"I don't know!" is among the most scientific phrases you can utter. "I don't know" is the reason you do science, after all. "I don't know" means more funding, more jobs, more mysteries, and ultimately, more "now I know"s. Astronomers have now uncovered an "I don't know" that might become an important tool to study even more "I don't know"s.
Cool space art (Image: NASA)
If that doesn't make any sense, here's the real deal: An international team of astronomers found a series of strange shapes in data coming off of distant sources of radio waves. They hypothesise that the dips come from some mysterious sources passing in front of the light, maybe black holes or the centres of clusters of stars. If their hypothesis is correct, they think they may have found a new way to probe those sources — sources with masses difficult to observe by other means.
These strange dips "may thus provide a powerful new method of exploiting gravitational lensing" for astronomy research, according to the paper published last week in the Astrophysical Journal.
The researchers first noticed an increase and dip in the amount of light they observed back in 2009 coming from a distant source of radio waves. The pattern didn't have a preferred wavelength (essentially, it didn't have a preferred colour), and the light returned right back to where it was in 2010, making a volcano-like cross section shape on a graph.
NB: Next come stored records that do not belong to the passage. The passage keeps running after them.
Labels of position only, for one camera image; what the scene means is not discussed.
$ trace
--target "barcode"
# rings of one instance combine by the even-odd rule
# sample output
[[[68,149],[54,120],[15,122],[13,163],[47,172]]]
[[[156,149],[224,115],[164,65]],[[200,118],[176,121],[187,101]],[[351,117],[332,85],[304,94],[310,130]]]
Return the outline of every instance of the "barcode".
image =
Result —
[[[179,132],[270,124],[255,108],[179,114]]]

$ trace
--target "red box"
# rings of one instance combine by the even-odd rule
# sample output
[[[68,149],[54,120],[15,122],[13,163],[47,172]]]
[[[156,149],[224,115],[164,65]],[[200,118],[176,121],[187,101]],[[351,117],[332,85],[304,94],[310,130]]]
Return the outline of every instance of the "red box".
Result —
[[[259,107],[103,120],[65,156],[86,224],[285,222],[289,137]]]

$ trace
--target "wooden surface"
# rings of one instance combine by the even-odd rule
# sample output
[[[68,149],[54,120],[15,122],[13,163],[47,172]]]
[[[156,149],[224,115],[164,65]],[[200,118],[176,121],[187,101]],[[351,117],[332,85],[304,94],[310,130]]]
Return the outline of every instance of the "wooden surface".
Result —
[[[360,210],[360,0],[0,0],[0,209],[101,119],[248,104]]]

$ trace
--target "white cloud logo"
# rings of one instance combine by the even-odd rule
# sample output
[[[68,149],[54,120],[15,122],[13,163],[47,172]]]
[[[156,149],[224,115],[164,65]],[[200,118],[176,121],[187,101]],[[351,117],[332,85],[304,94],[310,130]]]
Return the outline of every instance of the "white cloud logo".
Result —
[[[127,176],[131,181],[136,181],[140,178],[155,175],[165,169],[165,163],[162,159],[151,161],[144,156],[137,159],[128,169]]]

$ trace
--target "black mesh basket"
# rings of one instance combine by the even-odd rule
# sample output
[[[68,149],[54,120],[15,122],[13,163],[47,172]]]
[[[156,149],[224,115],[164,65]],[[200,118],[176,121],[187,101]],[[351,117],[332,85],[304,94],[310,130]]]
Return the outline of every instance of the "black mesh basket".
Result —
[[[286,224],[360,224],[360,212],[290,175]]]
The 2009 volcano shape falls within the beige band (Image: Vedantham et. al., 2017 via the arXiv)
They first thought that these shapes could have come from extreme scattering events, or clouds of charged gas, but the lack of preference for a dipping colour clued them into the fact that they might be looking at some all-new source.
After identifying the mystery, the researchers went looking to ensure that they weren't just looking for some strange flares of light, and found another 10 of these volcanoes in seven radio sources after sifting through nearly a thousand. That makes these dips especially rare.
The hunt and data analysis led the researchers to make their hypothesis: Maybe their observations come from objects between a thousand and a million times the Sun's mass, like black holes. The volcano shape would come from gravitational lensing, the source bending the light from its strong gravitational field changing the shape of space. They had a few reasons: "A hallmark of gravitational lensing is its achromaticity," its lack of preference for a colour when it does its dimming, the authors write.
Given that the authors have only presented a hypothesis, they also needed to give other researchers a way to prove it wrong: For example, further monitoring might give more information about the lens. More of these volcano shapes in the light emissions of further away sources, and they should behave the same on fast radio bursts as they do on quasars.
There are all sorts of things these sources might be able to help scientists understand, such as the mass of the universe or better constrained models of dark matter. "The failure to associate dark matter with an elementary particle has revitalized interest in the idea that there may be a large population of primordial black holes" left over from the Big Bang, the authors write. Further monitoring distant sources of radio waves, combined with advanced observation techniques "may provide a new and sensitive approach to constrain this putative population".
But remember, there's a whole lot of stuff scientists don't know — so much that they use the unknowns to try and understand other unknowns.